• **Task instructions**: The expected answer is every line of the material that contains the word "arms".

• **Dataset extract**:

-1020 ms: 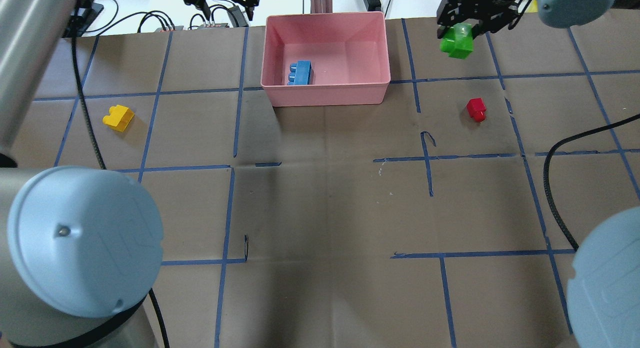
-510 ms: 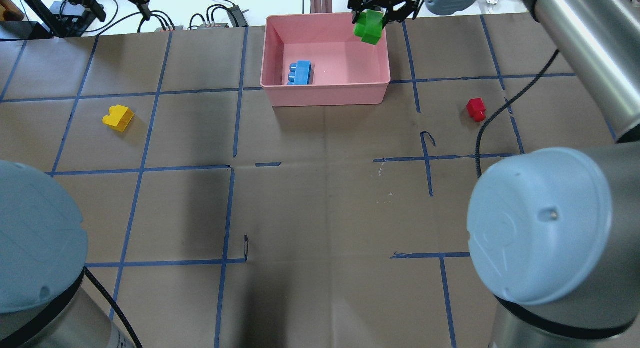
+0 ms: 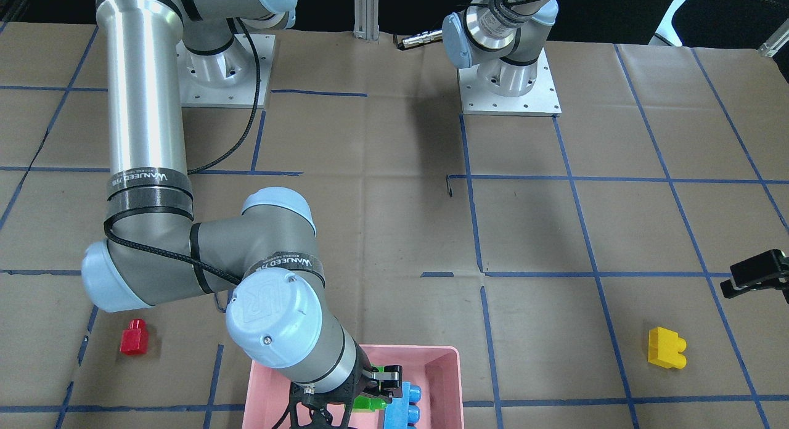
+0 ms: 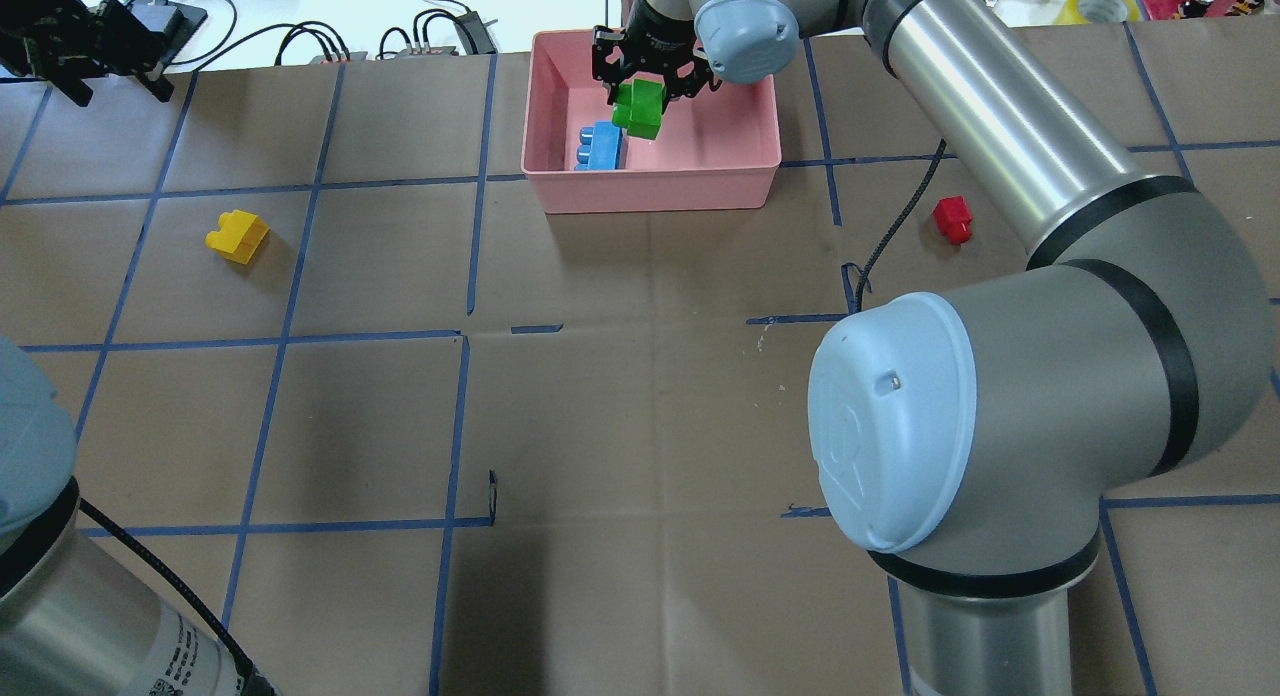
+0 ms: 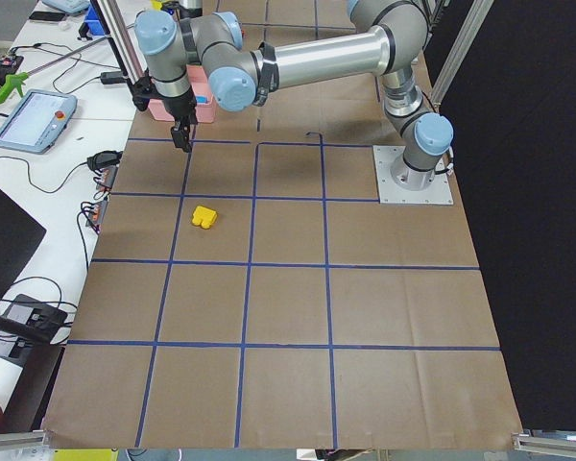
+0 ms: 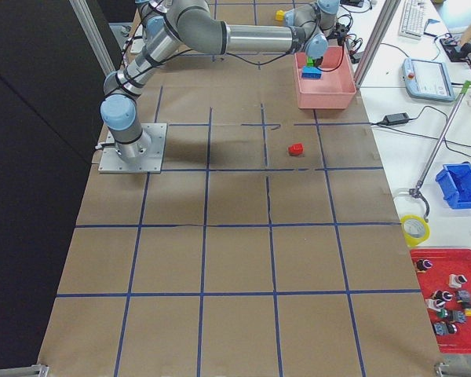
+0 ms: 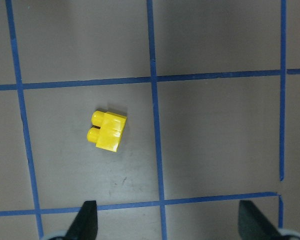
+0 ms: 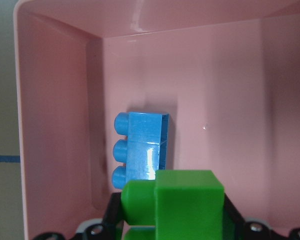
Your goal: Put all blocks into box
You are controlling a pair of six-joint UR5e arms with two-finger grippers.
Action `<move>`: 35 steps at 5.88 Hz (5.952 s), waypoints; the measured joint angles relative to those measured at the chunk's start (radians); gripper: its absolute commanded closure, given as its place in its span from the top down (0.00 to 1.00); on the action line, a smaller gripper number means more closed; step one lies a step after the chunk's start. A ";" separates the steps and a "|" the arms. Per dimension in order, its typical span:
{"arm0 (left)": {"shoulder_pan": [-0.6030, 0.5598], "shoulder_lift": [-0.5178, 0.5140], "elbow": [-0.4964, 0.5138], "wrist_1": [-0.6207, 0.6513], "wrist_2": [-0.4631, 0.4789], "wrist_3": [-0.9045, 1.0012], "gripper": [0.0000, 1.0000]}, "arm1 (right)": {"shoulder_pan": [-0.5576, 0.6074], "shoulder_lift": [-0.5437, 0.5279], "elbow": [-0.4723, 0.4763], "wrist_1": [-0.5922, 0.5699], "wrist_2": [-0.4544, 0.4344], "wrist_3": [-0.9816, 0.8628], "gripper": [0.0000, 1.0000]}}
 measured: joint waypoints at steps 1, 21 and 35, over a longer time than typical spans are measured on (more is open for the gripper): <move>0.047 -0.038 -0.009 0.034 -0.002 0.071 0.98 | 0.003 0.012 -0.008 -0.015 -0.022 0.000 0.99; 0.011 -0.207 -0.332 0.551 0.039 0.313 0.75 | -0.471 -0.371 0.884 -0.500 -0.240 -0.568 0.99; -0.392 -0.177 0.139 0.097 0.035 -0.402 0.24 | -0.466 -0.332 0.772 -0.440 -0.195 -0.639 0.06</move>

• **Answer section**:
You are controlling a pair of six-joint UR5e arms with two-finger grippers.
Action `<move>`: 35 steps at 5.88 Hz (5.952 s), waypoints; the measured joint angles relative to those measured at the chunk's start (radians); gripper: its absolute commanded closure, given as its place in its span from the top down (0.00 to 1.00); on the action line, a smaller gripper number means more closed; step one lies a step after the chunk's start. A ";" separates the steps and a "|" the arms. Per dimension in order, its typical span:

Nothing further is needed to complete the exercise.